This Is Why We Need To Call Substance Abuse For What It Is
For everyone in the United States that hasn’t touched a drug in their entire lives, there’s probably a handful that has. This isn’t a statistic, so don’t quote me. Some of those people played around with drugs during their high school career and probably have a “crazy cocaine story” or a memoir of a “bad trip” they saw their friend experience in their parents basement after they bought magic mushrooms from some guy with dreads at the beach.
For some of those people, it probably ended with that, and they went on to do something or nothing at all, but nonetheless aren’t doing drugs anymore. Some kids in high school smoked pot for three years and ultimately became the reason why people call it the gateway drug. Someway, somehow, the new guy in school introduced everyone to this new white powder, and so they proceeded to go on a full fledged coke binge their entire senior year. For some of them, it stopped there.
There are a select few who were not that lucky.
I’ve heard people call it an “allergy”, the way some people can touch a drug once and never do it again, while others pick up and can’t put it down until it kills them. That’s harsh, I know, but that’s true.
For some of them, coke results in crack, crack results in meth, and sometimes, any of this results in heroin. Experimentation stops when you are shaking in your bed, begging God to make the pain go away while simultaneously shitting yourself and still wondering what you can sell to get more money to buy the very thing that made you like that to begin with. Experimentation no longer exists when you’re driving a stolen car and you hold someone at gunpoint because you don’t have money for crack.
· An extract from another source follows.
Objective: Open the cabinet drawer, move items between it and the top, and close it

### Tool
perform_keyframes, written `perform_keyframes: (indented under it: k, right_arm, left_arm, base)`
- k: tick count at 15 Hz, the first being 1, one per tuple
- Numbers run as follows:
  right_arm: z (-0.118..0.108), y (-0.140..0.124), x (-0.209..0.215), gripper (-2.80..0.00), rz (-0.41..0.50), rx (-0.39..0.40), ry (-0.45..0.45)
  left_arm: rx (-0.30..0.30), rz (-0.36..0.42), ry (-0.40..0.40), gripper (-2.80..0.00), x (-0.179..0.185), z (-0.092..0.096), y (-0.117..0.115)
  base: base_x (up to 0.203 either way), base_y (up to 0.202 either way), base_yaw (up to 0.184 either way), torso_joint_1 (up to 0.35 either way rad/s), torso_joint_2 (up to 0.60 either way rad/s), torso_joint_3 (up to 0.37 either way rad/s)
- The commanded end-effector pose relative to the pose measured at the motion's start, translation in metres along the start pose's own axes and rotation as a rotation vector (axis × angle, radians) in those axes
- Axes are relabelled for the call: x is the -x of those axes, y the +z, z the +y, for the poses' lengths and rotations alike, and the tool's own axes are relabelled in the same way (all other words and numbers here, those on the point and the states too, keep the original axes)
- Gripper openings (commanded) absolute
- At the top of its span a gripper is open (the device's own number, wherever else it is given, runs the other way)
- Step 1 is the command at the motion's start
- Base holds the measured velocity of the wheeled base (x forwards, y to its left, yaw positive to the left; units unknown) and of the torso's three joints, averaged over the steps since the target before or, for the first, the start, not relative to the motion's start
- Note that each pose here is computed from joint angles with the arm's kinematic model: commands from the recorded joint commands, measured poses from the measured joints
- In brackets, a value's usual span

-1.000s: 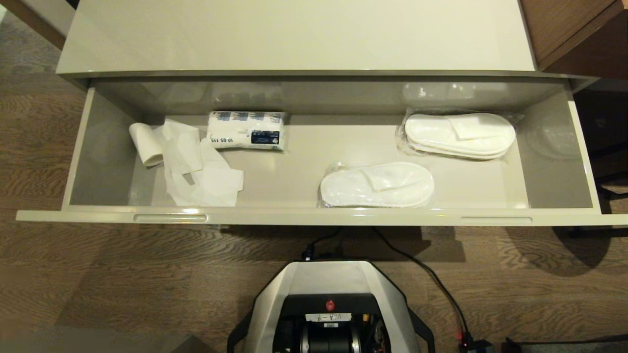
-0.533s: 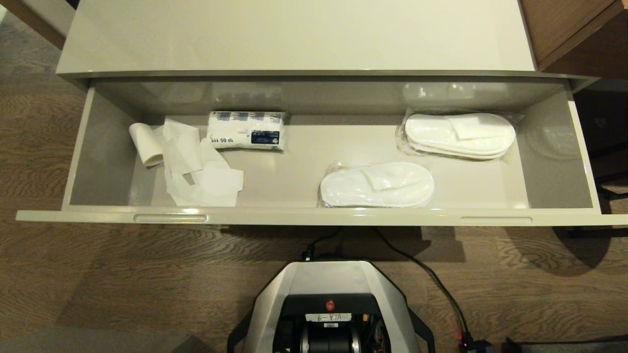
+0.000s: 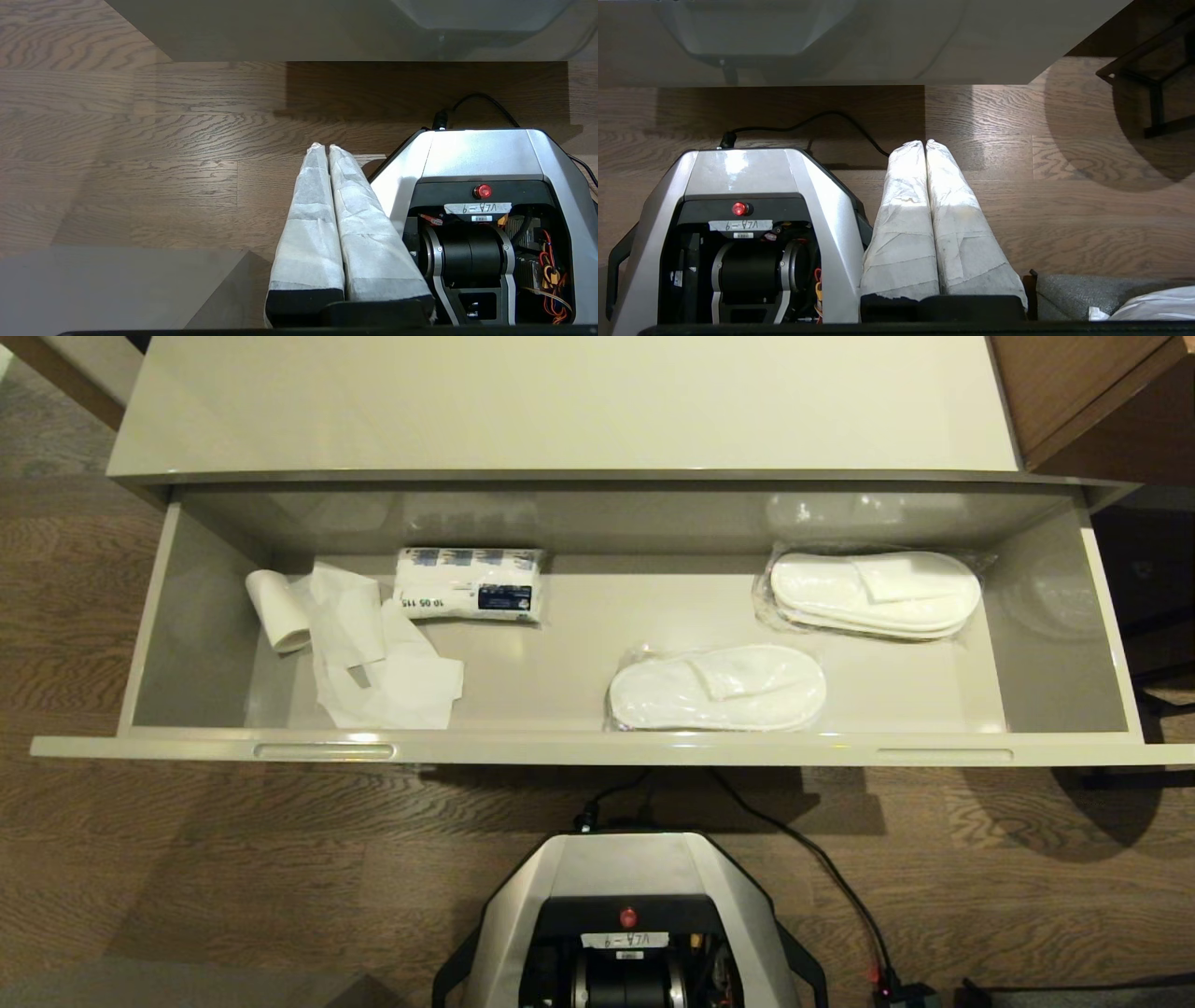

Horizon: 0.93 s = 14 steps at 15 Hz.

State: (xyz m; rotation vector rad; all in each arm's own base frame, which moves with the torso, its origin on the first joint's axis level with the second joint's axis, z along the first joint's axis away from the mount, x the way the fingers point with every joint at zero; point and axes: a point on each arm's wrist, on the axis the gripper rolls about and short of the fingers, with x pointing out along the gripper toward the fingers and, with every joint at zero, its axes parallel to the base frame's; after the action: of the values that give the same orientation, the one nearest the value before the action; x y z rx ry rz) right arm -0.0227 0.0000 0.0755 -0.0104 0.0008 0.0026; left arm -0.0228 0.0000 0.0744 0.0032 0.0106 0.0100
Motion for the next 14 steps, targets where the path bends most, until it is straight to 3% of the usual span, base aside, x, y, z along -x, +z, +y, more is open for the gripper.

There is no such thing as experimentation when the DEA is raiding your apartment. I want to point out that I have never met a functioning addict. In fact, I think the term “functioning addict” is just a nice way of describing a person who spends their entire paycheck on a bundle and still manages to go to work the next day even though they shot up the entire thing the night before. What part of that is functioning? The crack addict that goes into work paranoid as fuck with shaking hands is “functioning”? There’s no logic in that.
Experimentation ends when you have to buy fake urine to pass a drug test because you lost your job again. Or when you find yourself around a crowd of people and in a place knowing you could get arrested any minute but not caring because you’re sniffing “the best coke on this side of the city.” When you get pulled over and they ask to search your car after you’ve left — that’s when experimenting is over.
I realized a little too late that the kids in high school that looked like they were living in the fast lane were actually just really lucky that they got out without being an addict. The way I see it, they were just lucky they didn’t have the allergy. They did what they did and they moved on and they were able to stop. They never stole from their parents or laid in bed shaking and sweating at the same time because they were detoxing from heroin for the first time. They graduated, they tell their coke stories, and their lives didn’t fall apart.
I want to speak on the ones who picked it up and never put it down. I want to speak for the ones who have are on their fifth try in rehab, who keep that white chip on their key chain from the NA meetings even though they’ve had it twelve times before. I want to speak for the twenty-three year old who lost everything more than once but is still trying to bury this demon once and for all so he can start over and see how beautiful the world really is, and teach his first born son the same thing, so he doesn’t go through what he did.
There is no such thing as experimentation. Substance abuse is substance abuse.